> _Exercise instructions_: Gather all lines in the records below that include the word "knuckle".

> _Extracted data_:
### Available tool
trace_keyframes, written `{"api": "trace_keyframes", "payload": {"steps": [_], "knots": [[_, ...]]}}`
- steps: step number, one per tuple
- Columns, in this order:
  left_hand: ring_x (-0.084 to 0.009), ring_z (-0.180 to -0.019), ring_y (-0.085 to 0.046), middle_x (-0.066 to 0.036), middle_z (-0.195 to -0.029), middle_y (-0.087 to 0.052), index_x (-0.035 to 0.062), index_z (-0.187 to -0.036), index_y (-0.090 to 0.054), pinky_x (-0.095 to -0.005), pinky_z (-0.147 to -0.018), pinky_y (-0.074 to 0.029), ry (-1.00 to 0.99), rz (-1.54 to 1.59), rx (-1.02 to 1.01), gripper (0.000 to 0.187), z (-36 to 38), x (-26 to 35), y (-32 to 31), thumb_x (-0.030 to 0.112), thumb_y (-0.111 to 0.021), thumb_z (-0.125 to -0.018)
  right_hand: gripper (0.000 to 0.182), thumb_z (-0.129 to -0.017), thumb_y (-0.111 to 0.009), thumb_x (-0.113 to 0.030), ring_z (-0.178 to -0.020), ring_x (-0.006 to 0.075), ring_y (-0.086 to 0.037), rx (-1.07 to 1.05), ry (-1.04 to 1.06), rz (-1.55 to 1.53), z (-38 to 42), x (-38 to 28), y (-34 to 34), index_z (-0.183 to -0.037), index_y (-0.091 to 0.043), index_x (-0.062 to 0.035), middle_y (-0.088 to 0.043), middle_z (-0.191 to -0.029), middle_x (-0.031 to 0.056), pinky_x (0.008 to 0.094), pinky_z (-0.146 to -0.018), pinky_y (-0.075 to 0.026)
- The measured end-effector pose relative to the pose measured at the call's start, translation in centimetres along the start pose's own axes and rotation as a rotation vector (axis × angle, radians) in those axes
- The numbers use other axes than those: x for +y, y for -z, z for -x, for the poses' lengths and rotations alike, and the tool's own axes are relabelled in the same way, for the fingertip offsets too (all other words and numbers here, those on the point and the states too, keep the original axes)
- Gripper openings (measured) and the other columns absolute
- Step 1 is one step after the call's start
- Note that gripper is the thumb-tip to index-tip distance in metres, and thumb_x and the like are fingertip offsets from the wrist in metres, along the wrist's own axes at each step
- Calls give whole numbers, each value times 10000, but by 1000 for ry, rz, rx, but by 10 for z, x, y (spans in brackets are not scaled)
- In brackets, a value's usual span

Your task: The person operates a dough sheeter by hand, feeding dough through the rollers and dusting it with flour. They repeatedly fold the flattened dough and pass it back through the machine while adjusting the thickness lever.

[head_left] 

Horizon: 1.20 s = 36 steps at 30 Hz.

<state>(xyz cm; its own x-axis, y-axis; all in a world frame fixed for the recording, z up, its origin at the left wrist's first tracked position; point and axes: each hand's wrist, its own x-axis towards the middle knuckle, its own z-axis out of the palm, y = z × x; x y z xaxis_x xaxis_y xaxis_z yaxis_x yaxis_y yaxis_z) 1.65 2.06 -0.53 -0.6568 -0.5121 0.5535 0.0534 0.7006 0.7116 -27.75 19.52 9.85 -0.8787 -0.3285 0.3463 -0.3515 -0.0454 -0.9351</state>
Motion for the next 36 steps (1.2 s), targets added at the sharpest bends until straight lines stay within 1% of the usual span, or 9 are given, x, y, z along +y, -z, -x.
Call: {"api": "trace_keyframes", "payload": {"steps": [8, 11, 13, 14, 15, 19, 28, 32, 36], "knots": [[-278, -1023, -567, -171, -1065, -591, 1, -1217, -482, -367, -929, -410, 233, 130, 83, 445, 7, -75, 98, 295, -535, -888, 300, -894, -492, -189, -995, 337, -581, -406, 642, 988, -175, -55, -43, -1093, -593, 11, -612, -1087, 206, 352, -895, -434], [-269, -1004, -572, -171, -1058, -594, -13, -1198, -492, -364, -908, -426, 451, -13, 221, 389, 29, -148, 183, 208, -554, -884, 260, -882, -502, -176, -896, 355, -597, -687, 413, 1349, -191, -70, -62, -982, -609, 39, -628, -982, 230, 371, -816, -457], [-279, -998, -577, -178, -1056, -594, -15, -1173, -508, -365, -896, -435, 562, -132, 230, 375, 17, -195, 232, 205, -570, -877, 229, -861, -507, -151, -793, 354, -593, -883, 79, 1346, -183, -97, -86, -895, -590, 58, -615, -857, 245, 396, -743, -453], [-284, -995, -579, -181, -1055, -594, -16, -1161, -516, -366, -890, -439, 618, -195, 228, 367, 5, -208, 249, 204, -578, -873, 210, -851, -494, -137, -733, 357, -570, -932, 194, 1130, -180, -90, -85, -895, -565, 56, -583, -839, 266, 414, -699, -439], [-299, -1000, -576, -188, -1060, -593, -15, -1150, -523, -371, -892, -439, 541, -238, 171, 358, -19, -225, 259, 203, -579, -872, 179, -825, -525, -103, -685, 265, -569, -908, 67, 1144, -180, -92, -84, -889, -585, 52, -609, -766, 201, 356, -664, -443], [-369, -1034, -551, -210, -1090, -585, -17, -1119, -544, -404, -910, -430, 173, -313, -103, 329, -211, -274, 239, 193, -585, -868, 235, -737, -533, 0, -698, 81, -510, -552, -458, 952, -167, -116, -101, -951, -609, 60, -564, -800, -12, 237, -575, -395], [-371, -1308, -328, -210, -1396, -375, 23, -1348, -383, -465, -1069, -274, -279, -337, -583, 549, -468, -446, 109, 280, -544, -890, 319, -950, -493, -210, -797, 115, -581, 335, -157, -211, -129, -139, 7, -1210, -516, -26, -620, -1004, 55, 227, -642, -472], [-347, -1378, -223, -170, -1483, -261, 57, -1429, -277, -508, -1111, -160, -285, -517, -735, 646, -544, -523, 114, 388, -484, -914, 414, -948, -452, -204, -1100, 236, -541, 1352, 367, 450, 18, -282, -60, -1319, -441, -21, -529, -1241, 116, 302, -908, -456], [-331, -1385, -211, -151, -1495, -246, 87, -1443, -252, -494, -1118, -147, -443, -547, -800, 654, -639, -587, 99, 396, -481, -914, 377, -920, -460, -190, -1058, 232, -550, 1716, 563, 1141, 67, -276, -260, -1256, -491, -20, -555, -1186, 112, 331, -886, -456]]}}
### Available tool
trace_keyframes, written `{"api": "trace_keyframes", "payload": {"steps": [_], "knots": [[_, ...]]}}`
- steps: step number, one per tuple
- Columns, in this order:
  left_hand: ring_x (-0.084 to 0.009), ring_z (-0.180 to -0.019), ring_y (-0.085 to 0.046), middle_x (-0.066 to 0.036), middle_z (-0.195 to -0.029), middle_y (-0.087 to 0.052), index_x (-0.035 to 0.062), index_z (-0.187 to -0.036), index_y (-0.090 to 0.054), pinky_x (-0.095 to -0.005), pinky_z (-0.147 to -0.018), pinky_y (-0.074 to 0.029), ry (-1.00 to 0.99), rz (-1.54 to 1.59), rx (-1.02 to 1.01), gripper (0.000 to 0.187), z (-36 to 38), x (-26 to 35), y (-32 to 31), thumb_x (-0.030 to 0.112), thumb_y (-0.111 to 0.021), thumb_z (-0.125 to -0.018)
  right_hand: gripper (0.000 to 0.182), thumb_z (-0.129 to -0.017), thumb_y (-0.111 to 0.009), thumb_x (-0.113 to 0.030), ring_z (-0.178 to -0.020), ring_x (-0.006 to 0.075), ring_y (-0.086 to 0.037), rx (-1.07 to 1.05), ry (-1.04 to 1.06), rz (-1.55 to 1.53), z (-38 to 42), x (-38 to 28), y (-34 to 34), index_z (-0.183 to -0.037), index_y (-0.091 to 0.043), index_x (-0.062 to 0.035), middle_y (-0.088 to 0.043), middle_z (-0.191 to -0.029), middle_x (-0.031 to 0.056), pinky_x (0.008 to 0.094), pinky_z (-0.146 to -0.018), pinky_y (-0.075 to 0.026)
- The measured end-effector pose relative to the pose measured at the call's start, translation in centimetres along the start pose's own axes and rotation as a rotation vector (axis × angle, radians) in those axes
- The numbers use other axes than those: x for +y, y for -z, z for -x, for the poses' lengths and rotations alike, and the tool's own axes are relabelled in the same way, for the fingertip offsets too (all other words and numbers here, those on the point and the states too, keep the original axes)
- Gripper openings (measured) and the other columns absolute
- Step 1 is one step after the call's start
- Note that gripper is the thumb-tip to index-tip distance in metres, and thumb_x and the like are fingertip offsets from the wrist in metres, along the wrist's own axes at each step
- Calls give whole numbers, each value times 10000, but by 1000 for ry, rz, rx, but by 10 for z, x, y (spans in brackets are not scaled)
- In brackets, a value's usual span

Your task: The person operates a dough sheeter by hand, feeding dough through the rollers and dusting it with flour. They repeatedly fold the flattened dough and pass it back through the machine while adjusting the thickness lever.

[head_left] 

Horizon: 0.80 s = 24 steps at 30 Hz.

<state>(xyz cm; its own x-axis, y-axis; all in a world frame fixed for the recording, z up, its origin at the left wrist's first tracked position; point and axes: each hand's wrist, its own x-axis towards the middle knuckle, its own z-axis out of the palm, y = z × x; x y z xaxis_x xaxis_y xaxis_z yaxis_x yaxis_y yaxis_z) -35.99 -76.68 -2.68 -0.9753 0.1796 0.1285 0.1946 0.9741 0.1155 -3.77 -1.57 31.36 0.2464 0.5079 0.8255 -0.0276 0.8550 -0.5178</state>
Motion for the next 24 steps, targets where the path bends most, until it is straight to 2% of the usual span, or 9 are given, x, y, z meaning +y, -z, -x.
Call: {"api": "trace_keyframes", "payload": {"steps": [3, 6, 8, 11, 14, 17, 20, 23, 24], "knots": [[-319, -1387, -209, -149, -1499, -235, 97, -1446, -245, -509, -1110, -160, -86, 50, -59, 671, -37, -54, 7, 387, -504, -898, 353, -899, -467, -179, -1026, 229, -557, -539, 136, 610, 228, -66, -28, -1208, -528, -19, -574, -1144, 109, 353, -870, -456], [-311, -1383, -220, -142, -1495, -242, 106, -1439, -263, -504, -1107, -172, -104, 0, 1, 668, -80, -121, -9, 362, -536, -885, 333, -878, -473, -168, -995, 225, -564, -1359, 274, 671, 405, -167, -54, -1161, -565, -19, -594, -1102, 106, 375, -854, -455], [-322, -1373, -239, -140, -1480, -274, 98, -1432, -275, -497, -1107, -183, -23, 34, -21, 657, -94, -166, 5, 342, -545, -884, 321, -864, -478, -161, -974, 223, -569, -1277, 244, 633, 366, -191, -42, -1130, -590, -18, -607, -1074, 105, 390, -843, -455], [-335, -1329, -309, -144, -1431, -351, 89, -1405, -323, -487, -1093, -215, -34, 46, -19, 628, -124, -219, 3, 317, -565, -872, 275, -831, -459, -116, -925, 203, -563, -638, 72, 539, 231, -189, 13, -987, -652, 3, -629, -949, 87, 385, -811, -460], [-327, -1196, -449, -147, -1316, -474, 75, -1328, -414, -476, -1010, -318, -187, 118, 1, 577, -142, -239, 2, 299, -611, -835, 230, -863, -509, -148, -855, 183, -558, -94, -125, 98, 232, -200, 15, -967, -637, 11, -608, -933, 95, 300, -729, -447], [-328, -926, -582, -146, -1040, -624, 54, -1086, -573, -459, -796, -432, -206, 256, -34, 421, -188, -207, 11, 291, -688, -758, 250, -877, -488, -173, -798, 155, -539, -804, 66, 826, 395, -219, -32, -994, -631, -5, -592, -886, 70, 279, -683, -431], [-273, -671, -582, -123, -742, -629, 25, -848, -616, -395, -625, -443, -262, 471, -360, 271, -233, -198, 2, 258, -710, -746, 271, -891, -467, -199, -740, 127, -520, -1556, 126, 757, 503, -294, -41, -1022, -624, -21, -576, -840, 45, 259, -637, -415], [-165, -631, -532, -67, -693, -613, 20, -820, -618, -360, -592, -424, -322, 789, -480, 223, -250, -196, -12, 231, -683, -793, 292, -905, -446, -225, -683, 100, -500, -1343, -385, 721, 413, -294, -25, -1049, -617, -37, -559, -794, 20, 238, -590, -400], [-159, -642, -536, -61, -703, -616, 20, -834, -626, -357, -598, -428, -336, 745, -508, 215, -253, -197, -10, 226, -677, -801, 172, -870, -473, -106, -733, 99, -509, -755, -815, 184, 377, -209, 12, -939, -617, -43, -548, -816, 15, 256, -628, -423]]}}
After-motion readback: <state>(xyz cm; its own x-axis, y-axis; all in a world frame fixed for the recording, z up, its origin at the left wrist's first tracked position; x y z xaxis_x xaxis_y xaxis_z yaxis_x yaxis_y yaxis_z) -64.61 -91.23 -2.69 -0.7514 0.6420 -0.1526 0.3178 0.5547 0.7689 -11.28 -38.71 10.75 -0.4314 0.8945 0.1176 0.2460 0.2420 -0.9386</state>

> _Task result_:
<state>(xyz cm; its own x-axis, y-axis; all in a world frame fixed for the recording, z up, its origin at the left wrist's first tracked position; point and axes: each hand's wrist, its own x-axis towards the middle knuckle, its own z-axis out of the palm, y = z × x; x y z xaxis_x xaxis_y xaxis_z yaxis_x yaxis_y yaxis_z) 1.65 2.06 -0.53 -0.6568 -0.5121 0.5535 0.0534 0.7006 0.7116 -27.75 19.52 9.85 -0.8787 -0.3285 0.3463 -0.3515 -0.0454 -0.9351</state>
<state>(xyz cm; its own x-axis, y-axis; all in a world frame fixed for the recording, z up, its origin at the left wrist's first tracked position; point and axes: each hand's wrist, its own x-axis towards the middle knuckle, its own z-axis out of the palm, y = z × x; x y z xaxis_x xaxis_y xaxis_z yaxis_x yaxis_y yaxis_z) -35.99 -76.68 -2.68 -0.9753 0.1796 0.1285 0.1946 0.9741 0.1155 -3.77 -1.57 31.36 0.2464 0.5079 0.8255 -0.0276 0.8550 -0.5178</state>

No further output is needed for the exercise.